__Task requirements__.
Would you copy each line of the data below that has "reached"?

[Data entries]

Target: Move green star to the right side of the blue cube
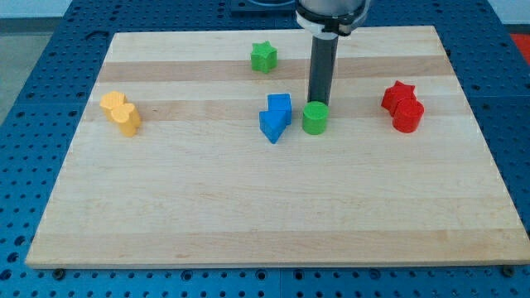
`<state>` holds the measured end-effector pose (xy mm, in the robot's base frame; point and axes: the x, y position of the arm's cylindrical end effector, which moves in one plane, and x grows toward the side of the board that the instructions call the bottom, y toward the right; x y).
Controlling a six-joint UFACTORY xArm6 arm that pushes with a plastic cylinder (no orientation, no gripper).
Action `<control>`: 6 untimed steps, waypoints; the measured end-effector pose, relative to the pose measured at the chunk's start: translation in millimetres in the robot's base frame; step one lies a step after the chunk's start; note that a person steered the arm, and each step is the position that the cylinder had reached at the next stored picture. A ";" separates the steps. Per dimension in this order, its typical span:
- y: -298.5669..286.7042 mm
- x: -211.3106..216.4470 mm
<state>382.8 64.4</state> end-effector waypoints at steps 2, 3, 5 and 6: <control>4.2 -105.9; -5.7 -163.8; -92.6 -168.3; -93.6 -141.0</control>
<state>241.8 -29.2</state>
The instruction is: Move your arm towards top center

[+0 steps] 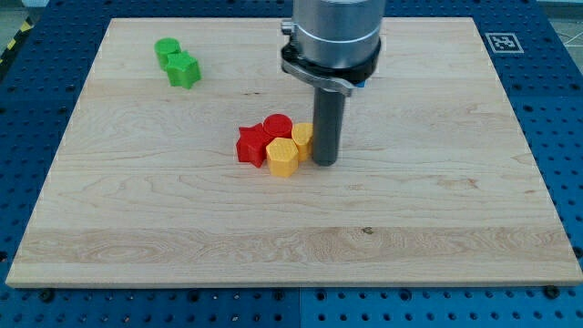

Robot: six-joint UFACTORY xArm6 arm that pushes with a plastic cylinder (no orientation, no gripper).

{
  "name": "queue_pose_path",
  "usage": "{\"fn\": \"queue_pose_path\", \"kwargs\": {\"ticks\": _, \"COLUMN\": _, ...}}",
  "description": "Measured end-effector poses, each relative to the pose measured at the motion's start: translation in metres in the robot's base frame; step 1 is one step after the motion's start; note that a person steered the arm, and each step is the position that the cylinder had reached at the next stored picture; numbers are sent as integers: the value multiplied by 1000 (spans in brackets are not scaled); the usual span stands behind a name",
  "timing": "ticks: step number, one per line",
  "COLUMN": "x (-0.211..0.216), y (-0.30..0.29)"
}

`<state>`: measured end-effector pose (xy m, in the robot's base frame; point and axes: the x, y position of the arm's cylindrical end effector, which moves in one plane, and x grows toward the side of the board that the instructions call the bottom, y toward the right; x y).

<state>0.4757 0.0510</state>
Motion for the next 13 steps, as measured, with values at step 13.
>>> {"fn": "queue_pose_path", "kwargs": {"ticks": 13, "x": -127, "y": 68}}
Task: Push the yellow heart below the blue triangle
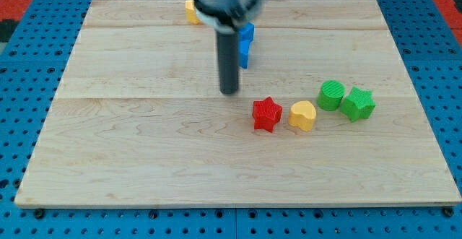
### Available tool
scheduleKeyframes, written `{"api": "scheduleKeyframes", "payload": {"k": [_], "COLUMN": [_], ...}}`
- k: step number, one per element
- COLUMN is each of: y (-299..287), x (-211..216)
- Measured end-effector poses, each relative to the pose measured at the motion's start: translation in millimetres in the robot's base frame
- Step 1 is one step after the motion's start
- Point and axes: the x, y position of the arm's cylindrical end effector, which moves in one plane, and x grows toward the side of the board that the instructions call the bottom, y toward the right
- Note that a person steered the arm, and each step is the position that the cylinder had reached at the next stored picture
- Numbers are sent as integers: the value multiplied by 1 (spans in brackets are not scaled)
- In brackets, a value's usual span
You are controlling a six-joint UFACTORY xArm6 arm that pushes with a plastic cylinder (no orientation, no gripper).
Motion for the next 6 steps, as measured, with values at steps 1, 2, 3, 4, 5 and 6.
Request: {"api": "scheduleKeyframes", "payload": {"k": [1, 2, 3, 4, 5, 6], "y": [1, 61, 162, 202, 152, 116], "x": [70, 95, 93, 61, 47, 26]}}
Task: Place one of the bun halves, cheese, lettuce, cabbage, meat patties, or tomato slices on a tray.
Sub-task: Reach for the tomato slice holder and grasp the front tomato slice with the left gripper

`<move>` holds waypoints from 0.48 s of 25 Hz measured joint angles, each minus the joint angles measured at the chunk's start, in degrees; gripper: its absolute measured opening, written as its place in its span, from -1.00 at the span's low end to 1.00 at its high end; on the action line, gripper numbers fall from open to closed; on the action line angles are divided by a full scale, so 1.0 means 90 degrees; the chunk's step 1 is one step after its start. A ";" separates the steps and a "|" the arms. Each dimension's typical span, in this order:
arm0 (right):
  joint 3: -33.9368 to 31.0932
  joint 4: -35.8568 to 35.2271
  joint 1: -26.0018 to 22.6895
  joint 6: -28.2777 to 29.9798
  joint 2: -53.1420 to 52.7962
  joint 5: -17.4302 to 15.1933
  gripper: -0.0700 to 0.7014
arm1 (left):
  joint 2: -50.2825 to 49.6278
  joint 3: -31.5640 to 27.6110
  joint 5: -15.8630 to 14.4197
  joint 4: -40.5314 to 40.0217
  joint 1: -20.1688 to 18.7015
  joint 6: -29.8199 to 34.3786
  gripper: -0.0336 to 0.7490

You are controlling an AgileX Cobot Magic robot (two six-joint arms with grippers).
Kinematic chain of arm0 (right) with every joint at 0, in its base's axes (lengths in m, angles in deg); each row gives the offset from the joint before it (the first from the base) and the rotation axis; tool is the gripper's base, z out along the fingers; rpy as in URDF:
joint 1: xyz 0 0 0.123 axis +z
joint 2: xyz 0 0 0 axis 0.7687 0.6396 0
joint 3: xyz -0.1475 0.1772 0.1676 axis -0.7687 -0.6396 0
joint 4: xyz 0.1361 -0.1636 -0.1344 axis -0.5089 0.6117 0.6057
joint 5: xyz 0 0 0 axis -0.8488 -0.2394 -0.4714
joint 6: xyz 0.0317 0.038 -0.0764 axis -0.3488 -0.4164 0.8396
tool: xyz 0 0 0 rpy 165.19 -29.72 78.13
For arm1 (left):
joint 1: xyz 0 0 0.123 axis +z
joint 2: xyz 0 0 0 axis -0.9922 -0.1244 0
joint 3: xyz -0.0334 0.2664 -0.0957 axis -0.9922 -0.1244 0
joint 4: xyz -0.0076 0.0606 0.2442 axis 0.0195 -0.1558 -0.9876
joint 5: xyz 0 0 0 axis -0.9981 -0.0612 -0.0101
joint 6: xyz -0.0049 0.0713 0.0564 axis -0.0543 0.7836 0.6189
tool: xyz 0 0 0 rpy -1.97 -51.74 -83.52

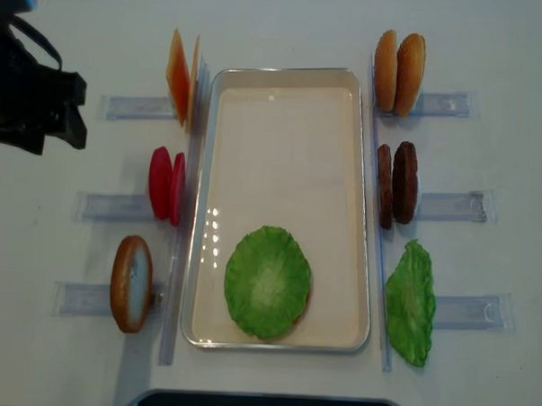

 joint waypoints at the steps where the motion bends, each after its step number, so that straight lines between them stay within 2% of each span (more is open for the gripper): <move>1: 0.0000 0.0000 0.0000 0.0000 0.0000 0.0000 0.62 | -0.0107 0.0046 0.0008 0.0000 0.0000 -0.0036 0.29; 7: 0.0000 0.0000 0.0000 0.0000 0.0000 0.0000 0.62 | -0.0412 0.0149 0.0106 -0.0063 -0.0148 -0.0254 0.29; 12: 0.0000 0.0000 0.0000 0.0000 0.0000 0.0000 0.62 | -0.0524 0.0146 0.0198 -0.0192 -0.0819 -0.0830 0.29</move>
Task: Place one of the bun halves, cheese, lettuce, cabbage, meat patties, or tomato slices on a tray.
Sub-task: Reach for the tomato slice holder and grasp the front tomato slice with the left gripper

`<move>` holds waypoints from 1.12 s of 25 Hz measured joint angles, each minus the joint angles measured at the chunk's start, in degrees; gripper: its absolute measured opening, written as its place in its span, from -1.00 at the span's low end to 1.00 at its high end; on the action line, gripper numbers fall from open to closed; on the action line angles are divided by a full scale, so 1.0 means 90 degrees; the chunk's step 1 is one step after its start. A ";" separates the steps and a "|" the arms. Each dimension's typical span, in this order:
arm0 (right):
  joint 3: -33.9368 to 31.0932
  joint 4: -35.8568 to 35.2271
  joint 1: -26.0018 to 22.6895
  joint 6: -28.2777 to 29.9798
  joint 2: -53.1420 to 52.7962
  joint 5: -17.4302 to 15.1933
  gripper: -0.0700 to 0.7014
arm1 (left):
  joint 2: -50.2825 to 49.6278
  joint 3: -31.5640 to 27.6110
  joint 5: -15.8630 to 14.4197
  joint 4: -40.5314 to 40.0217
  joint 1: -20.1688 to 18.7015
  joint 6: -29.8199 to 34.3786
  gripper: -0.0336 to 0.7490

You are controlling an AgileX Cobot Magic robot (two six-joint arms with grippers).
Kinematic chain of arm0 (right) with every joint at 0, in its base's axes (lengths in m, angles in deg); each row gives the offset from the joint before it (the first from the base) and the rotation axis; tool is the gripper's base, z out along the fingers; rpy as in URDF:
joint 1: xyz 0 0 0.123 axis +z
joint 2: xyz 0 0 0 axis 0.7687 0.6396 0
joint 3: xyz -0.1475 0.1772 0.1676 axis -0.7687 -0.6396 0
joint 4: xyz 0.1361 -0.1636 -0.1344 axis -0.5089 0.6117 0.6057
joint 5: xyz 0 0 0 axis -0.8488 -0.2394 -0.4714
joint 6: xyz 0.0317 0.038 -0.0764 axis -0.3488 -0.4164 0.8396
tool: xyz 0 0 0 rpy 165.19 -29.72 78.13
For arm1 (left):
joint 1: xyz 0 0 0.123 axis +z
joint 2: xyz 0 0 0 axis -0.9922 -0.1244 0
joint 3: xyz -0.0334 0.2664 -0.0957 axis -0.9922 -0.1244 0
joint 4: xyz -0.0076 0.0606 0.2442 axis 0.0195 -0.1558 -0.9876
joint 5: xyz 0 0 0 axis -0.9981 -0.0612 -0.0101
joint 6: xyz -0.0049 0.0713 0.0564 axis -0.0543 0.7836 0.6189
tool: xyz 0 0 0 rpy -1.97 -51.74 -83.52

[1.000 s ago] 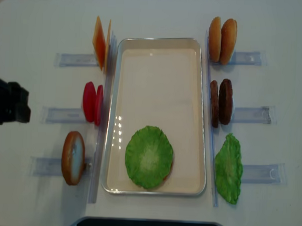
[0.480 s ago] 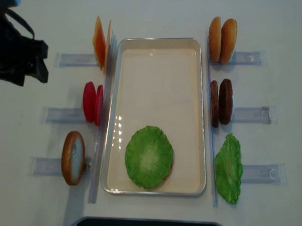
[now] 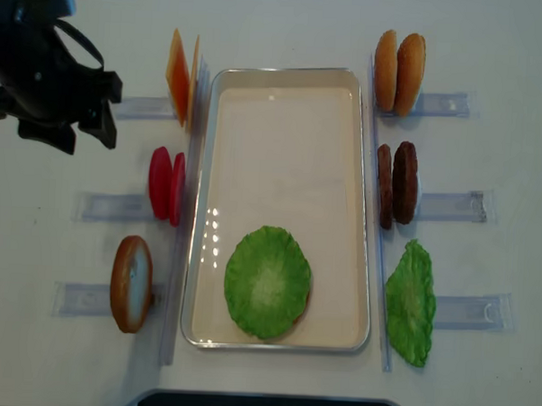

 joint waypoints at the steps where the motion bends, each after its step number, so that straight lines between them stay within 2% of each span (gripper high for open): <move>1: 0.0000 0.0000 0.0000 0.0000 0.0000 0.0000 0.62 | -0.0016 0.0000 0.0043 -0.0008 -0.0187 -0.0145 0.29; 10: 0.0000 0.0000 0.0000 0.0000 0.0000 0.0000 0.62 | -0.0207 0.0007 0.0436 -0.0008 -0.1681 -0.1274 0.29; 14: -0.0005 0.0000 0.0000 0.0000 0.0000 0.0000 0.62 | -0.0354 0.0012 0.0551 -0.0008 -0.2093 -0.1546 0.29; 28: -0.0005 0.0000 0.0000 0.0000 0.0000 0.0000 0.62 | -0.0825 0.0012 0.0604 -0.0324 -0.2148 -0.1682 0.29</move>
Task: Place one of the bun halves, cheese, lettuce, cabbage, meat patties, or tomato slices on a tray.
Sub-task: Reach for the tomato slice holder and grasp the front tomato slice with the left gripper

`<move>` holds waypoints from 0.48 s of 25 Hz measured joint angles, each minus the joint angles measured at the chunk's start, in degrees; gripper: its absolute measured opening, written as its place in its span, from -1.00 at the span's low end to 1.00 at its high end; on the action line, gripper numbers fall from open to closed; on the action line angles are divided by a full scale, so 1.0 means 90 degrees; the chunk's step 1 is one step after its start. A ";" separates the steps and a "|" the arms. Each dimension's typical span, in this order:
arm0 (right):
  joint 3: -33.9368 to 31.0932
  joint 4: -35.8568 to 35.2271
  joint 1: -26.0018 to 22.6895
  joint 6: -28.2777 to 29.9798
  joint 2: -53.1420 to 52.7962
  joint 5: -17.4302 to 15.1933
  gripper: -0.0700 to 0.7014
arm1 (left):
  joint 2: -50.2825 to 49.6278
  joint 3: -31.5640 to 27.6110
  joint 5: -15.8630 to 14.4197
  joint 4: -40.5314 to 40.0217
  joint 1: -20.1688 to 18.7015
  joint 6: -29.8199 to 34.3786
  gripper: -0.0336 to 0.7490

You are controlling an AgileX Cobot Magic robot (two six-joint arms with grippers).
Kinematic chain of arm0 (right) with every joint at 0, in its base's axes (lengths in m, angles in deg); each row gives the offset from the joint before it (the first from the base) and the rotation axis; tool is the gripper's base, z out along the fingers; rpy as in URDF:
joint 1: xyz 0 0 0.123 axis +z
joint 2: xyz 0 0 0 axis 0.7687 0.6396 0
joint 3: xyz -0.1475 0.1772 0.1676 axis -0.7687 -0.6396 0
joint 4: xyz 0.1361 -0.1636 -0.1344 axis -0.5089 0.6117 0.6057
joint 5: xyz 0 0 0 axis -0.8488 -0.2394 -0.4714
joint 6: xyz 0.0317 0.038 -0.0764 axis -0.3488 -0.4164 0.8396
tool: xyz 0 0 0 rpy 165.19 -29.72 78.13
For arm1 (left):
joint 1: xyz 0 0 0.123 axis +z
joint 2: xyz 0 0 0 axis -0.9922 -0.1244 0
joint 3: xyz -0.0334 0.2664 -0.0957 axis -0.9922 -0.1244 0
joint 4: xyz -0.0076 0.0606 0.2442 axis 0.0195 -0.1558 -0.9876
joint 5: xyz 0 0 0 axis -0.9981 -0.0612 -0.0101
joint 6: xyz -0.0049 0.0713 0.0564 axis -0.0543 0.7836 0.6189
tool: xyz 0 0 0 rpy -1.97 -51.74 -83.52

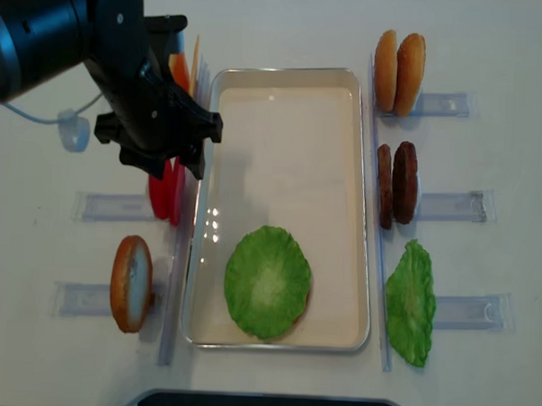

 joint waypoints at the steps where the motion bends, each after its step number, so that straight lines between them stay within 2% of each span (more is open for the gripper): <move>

__Your solution__.
Action `<control>`: 6 untimed steps, waypoints; the measured end-effector pose, relative to the pose measured at the chunk's start: translation in millimetres in the robot's base frame; step one lies a step after the chunk's start; note that a person steered the arm, and each step is the position that the cylinder had reached at the next stored picture. A ";" separates the steps. Per dimension in this order, its typical span:
  "description": "Measured end-effector poses, each relative to the pose measured at the motion's start: translation in metres in the robot's base frame; step 1 is one step after the motion's start; note that a person steered the arm, and each step is the position that the cylinder had reached at the next stored picture; numbers are sent as integers: the value multiplied by 1000 (spans in brackets are not scaled); the usual span stands behind a name",
- Note that a person steered the arm, and each step is the position that the cylinder had reached at the next stored picture

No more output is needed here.